● **What you need to do**:
Check every line below, and copy those that include "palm".

● **Raw data**:
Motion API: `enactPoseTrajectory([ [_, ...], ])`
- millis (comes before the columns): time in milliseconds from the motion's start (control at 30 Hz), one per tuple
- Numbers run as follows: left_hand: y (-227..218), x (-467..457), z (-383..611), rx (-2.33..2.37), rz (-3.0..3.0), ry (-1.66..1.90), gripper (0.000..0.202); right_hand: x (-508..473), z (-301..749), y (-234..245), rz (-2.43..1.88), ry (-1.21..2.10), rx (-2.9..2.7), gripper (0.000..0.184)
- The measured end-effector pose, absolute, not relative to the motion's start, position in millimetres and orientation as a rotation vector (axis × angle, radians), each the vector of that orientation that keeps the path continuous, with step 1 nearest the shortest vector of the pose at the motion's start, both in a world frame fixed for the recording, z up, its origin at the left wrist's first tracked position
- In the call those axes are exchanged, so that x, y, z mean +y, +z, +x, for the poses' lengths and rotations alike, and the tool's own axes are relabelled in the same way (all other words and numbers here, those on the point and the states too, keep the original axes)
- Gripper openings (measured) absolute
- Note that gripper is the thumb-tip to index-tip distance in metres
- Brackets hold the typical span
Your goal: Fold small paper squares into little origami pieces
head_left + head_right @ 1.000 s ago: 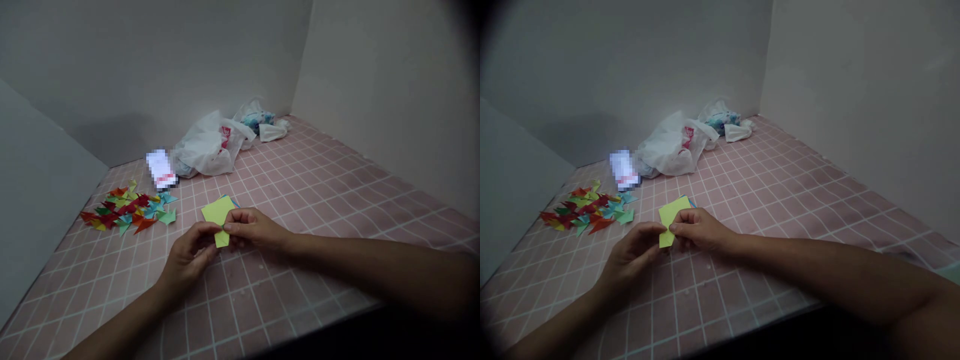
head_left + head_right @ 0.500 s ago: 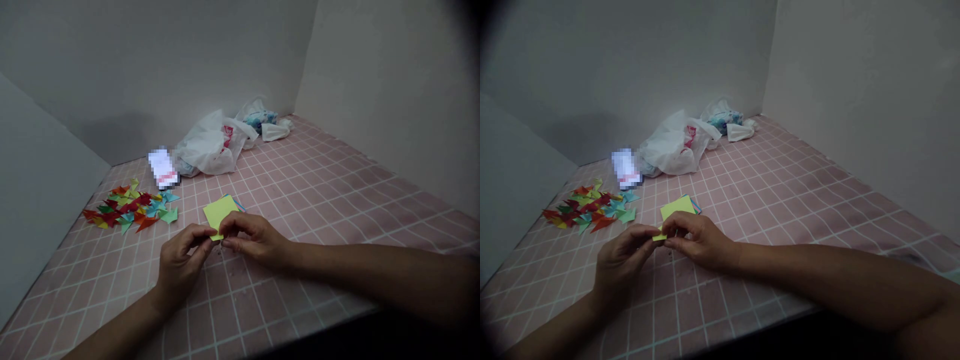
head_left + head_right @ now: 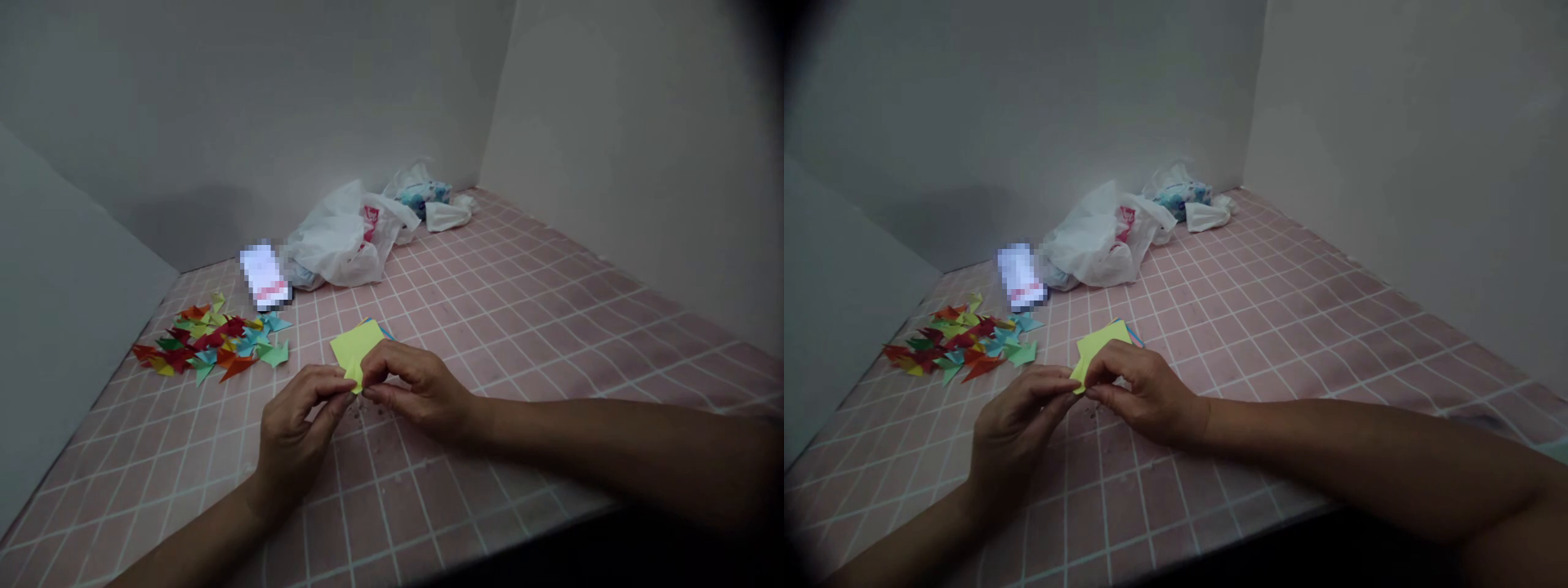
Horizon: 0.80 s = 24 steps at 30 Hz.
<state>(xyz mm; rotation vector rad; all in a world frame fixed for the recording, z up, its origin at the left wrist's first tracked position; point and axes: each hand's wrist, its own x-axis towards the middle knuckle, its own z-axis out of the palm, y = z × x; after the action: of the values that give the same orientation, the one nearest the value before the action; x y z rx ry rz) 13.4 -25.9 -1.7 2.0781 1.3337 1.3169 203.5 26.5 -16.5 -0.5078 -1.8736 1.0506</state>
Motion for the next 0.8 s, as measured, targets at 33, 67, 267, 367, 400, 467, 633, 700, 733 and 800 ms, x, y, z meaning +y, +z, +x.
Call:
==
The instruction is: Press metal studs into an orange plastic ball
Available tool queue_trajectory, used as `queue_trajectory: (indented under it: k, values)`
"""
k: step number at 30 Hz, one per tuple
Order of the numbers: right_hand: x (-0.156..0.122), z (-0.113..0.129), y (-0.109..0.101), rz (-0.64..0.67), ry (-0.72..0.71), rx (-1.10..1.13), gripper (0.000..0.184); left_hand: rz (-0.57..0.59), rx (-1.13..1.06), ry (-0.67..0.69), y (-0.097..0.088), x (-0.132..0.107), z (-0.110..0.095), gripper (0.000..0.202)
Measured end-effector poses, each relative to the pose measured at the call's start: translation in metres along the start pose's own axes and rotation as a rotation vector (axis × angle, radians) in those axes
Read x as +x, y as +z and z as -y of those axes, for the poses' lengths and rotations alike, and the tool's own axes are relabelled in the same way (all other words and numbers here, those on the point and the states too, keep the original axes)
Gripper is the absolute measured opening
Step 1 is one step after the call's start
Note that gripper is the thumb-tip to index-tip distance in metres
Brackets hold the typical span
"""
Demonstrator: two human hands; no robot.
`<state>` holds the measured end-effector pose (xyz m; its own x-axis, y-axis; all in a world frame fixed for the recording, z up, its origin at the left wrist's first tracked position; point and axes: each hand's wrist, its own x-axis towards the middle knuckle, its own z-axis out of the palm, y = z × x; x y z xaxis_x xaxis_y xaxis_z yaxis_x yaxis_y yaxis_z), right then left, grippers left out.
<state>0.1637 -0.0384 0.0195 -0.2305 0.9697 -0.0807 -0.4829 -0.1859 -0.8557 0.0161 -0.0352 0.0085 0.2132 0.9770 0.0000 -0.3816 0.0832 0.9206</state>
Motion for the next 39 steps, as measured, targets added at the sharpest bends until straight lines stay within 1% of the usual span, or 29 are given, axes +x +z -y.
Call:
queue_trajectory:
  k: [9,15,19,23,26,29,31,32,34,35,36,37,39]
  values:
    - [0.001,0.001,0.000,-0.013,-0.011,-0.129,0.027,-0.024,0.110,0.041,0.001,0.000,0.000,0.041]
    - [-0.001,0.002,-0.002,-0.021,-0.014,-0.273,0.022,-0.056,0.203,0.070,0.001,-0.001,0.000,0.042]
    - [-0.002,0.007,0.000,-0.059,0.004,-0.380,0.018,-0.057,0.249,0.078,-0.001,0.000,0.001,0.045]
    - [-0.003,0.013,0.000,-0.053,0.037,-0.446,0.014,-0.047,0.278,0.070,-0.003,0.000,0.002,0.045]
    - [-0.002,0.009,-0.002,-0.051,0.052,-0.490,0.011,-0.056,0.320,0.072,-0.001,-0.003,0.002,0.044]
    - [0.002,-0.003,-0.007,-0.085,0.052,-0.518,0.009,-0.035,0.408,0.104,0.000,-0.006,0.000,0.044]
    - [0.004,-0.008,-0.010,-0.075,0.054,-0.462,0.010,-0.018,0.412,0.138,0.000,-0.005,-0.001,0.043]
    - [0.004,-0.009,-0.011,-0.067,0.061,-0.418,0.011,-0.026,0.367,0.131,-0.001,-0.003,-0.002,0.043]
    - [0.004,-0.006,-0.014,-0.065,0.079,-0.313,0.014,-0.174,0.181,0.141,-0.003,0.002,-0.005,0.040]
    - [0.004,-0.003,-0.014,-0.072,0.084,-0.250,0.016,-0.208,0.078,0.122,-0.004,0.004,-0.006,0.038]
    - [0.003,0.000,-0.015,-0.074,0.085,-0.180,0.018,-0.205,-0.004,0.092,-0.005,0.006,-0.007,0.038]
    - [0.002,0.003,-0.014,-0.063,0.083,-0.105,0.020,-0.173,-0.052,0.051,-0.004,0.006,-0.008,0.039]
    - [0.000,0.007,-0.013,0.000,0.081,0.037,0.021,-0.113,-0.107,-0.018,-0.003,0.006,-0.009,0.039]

● **Response**:
<state>(xyz mm; rotation vector rad; all in a world frame fixed for the recording, z up, its origin at the left wrist's first tracked position; point and axes: each hand's wrist, its own x-axis towards the middle knuckle, its own z-axis out of the palm, y = z × x; after the action: of the values that give the same orientation, the one nearest the value before the action; x y z rx ry rz) 13.4 -25.9 -1.7 2.0781 1.3337 1.3169 203.5 26.5 -16.5 -0.5078 -1.8736 1.0506</state>
`<state>` holds the measured end-effector pose (xyz m; its own x-axis, y-axis; all in a world frame fixed for the recording, z up, its origin at the left wrist's first tracked position; point and axes: each hand's wrist, its own x-axis towards the middle knuckle, its own z-axis out of the palm, y = z × x; x y z xaxis_x xaxis_y xaxis_z yaxis_x yaxis_y yaxis_z), right then left, grippers left out.

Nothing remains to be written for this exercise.